- Edgar Martin's Boots and Her Buddies (June 8, 1930). From 1926 to 1931, the Sunday strip appeared in this abbreviated form as a topper strip, positioned directly above Gene Ahern's Our Boarding House.
- Author: Edgar Martin
- Current status/schedule: Concluded daily & Sunday strip
- Launch date: February 18, 1924
- End date: October 6, 1968
- Alternate name: Girls
- Syndicate(s): Newspaper Enterprise Association
- Genre(s): Humor, gag-a-day, satire, adults

= Boots and Her Buddies =

American comic strip by Edgar Martin

Boots and Her Buddies is an American comic strip by Edgar Martin that ran from 1924 to 1968, syndicated by the Newspaper Enterprise Association. Some newspapers presented the strip under the shortened title Boots.
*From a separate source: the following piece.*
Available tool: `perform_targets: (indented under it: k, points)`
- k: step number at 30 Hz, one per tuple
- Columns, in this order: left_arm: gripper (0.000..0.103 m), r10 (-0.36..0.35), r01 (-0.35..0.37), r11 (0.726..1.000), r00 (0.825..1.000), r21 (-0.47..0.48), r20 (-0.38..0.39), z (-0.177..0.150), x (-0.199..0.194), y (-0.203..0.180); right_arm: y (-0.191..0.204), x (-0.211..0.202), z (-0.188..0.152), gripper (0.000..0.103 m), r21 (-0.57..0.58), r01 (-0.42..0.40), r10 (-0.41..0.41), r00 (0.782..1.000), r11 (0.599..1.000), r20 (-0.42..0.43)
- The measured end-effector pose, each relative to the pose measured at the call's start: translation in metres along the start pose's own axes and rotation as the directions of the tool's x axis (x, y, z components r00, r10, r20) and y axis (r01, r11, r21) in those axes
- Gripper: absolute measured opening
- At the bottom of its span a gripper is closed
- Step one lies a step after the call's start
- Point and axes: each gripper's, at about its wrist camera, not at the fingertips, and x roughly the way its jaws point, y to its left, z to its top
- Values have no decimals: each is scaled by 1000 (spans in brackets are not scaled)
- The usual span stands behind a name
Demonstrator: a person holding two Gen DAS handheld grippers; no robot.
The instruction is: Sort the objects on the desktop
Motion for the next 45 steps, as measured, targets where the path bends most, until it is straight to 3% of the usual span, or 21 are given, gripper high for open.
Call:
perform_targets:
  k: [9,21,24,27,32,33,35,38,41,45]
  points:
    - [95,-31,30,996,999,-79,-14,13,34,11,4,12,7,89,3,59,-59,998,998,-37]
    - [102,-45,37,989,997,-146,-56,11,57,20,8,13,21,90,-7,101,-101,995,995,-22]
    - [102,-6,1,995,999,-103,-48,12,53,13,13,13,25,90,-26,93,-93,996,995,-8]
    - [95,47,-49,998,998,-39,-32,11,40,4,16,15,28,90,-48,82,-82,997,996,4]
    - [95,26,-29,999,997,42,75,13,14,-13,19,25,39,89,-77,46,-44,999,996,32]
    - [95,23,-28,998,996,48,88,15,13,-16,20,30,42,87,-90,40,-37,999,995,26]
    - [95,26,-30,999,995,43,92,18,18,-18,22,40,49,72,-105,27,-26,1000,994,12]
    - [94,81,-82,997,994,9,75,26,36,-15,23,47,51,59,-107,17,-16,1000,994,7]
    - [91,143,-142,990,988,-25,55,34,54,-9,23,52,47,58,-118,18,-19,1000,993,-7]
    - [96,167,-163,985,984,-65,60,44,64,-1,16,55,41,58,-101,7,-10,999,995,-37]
The character of Boots was variously labeled the "Sweetheart of the Comics", the "Sweetheart of America" and "Everybody's Sweetheart".

Martin grew up in Monmouth, Illinois where his father, George Martin, was a Monmouth College biology professor, and he spent three years attending Monmouth College, leaving his junior year to study at the Chicago Academy of Fine Arts and joining NEA in 1921 as a cartoonist. Martin found work in 1921 in the NEA art department, and that same year he launched his strip, Girls, which had a character named Boots. Girls became Boots and Her Buddies on February 18, 1924, although some newspapers continued to use the first title.

==Collegiate origins==

Boots and Her Buddies #6 (1948)

When the strip began, Boots was attending college and boarding at the home of a professor and his wife. The "buddies" in the title originally referred to her college boy friends. The college in the strip was based on Monmouth College; Boots sometimes carried a banner with the letter "M". The town in the strip had numerous parallels with Monmouth, Illinois, occasionally displaying real locations, such as Sandy Mitchell's pool hall.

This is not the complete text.